Ovviamente ci sono tanti problemi: incidentalità, inquinamento atmosferico, inquinamento acustico sono tutti aspetti che si possono in qualche modo stimare. Il problema è che, a livello europeo, non c’è una uniformità nel monetizzare questi effetti. Quindi 1kg di anidride carbonica o 1kg di monossido di carbonio, di ossidi azoto quanto, monetariamente, costa? Questo è chiaramente un aspetto importante, se a livello europeo, e qui rientra però la politica, ci fosse uniformità nel quantificare il costo di una tonnellata di anidride carbonica, sarebbe più facile un po’ per tutti. Si potrebbe cominciare a pensare a spostare questo flusso di denaro, si potrebbe risparmiare attraverso investimenti mirati.
Credo sia importante arrivare a una progettazione della mobilità che vada a considerare i costi esterni in maniera più diretta, anche più organica.
Ad esempio, le accise sui carburanti. l’Iva sui carburanti è comunque una componente rilevante, molto rilevante. E con questo si cercava almeno in parte anche di inglobare le esternalità, però è chiaro che non è sufficiente. dobbiamo pensare a una reale alternativa all’auto offrendo anche dei mezzi di trasporto collettivo che siano all’altezza. In tutta Italia abbiamo una lunghezza delle linee metropolitane che è inferiore alla dotazione di Madrid, della sola città di Madrid tanto per avere un ordine di grandezza. Quindi c’è un ritardo livello infrastrutturale, sul servizio di trasporto collettivo, non su gomma su gomma. Chiaramente in Italia abbiamo un’enormità di chilometri offerti molto più che in altri paesi europei. Ma il nostro ritardo lo abbiamo su dei sistemi di trasporto, tram e metropolitane, che possono attrarre una quota consistente di utenza.
Servizi alternativi come il PRT (Personal Rapid Transit), che lei ha studiato, sarebbero applicabili?

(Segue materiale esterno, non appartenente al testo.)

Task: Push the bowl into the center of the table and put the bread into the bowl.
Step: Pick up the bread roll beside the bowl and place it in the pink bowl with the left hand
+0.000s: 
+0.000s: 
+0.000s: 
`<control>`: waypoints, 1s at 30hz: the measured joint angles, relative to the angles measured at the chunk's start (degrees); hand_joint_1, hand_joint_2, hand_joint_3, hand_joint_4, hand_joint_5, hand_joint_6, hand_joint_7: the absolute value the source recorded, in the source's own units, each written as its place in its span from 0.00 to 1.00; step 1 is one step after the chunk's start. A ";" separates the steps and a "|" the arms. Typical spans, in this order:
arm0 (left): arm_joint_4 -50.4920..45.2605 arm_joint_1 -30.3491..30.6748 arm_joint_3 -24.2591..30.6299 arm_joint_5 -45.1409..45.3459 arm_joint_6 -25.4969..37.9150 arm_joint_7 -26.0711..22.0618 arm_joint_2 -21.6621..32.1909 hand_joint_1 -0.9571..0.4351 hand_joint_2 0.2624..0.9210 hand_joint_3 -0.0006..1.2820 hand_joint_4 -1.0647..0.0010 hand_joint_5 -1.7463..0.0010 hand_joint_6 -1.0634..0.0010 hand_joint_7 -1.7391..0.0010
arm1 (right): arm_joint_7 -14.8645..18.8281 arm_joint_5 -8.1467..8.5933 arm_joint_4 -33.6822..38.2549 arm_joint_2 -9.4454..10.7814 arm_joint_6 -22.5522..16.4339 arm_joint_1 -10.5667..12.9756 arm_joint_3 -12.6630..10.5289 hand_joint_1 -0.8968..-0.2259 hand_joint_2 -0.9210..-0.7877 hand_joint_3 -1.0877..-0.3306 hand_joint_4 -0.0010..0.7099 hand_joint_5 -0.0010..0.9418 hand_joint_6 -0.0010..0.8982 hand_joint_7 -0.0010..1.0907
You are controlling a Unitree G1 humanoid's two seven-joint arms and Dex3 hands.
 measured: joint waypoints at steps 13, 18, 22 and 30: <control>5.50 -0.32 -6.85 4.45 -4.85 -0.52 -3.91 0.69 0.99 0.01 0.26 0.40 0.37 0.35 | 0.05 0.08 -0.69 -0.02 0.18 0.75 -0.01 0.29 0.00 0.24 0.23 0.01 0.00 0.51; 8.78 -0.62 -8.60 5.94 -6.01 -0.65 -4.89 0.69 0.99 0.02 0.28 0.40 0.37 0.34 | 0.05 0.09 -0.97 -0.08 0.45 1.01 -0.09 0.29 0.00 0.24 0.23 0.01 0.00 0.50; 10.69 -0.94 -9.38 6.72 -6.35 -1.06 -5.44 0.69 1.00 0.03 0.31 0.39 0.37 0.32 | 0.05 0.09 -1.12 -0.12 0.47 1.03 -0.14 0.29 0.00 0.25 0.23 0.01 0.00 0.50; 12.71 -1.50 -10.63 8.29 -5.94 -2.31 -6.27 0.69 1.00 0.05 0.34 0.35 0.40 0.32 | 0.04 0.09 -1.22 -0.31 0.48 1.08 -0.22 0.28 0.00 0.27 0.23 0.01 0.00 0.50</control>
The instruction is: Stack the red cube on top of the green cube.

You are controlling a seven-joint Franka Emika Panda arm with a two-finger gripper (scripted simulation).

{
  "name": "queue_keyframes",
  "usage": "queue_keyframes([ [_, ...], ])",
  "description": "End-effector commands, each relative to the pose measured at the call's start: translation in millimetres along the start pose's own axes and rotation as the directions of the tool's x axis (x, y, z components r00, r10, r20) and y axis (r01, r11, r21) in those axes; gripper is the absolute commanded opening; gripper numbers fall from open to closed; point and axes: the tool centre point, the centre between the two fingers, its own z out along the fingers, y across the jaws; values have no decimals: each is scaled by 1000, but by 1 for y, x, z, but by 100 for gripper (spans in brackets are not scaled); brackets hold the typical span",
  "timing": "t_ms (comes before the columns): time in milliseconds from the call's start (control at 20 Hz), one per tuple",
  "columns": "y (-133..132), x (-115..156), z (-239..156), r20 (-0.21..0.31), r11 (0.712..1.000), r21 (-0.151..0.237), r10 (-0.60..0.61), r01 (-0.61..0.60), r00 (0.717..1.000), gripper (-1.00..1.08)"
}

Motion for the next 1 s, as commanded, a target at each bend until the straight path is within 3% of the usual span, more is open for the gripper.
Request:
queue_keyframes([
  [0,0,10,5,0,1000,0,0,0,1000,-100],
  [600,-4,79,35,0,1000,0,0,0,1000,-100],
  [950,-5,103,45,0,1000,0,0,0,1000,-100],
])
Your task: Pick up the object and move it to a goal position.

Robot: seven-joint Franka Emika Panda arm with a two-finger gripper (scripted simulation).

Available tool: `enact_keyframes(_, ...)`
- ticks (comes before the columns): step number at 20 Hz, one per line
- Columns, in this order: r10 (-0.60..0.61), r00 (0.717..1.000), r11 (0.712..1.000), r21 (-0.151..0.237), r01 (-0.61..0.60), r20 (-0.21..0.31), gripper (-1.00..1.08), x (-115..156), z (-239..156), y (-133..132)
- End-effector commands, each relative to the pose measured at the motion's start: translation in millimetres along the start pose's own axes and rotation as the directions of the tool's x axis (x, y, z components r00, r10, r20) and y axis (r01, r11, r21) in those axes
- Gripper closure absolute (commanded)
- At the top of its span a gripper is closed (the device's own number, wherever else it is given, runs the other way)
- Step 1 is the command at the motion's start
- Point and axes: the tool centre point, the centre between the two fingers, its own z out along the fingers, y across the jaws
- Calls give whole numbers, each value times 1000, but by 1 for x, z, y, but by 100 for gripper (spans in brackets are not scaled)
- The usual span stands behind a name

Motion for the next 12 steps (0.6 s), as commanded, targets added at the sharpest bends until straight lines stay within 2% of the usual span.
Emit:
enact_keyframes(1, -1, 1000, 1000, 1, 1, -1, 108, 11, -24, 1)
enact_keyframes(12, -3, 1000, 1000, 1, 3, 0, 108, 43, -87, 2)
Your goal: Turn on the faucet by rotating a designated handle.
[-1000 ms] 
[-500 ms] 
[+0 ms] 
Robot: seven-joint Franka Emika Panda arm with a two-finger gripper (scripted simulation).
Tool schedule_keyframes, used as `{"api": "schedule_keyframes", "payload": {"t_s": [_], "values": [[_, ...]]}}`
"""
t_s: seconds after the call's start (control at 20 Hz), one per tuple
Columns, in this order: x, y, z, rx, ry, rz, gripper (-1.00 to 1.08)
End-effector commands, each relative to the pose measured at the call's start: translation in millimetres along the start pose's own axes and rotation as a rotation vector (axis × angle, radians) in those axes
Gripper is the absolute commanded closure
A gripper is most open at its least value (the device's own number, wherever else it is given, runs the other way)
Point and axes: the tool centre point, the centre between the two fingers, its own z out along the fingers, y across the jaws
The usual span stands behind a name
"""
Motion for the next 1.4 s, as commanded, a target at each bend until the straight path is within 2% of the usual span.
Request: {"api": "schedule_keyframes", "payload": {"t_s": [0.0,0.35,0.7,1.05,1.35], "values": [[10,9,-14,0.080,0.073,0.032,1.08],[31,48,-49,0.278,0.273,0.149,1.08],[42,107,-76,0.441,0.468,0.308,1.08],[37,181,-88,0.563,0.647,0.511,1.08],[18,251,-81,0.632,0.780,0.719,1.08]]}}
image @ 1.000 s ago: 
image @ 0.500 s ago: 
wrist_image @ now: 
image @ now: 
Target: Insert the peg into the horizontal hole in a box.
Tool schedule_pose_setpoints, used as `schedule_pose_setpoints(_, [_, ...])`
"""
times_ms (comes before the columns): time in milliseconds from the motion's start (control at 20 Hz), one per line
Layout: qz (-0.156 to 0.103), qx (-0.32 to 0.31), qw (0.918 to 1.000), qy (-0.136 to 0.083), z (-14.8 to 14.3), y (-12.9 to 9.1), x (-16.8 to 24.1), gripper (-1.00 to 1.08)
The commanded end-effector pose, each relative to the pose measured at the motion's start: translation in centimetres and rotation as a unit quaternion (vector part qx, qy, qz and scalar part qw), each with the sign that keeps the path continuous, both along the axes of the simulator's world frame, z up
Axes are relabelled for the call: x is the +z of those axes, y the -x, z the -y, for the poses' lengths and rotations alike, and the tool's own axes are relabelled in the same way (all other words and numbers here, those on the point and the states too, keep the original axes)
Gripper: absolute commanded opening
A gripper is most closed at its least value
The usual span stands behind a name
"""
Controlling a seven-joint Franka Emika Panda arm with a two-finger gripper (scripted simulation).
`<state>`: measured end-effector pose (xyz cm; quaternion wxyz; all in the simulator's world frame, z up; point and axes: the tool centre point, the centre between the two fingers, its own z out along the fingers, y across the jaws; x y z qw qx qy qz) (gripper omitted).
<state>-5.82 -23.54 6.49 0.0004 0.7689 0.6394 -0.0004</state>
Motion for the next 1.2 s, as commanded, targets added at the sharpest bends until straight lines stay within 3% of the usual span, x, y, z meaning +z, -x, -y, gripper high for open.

Sarebbero applicabili ma dipende dai contesti. Inizialmente era nato come servizio di navetta tra Aeroporto e parcheggi, quindi come servizio di collegamento su una relazione molto limitata. Poi in realtà può essere anche esteso a una rete. Sostanzialmente prevede un eventuale scavo molto limitato se si va sotto terra e delle strutture in sopraelevazioni molto esili perché abbiamo da trasportare dei carichi non particolarmente pesanti. Quindi potrebbe essere certamente un’opzione da prendere in considerazione. Tenga conto che il PRT è un sistema automatizzato in cui non c’è il conducente, ma a differenza dei veicoli a guida autonoma, che andrebbero a interferire con tutto, sarebbe su una sede propria, in sotterranea o sopraelevate, quindi da non sottovalutare.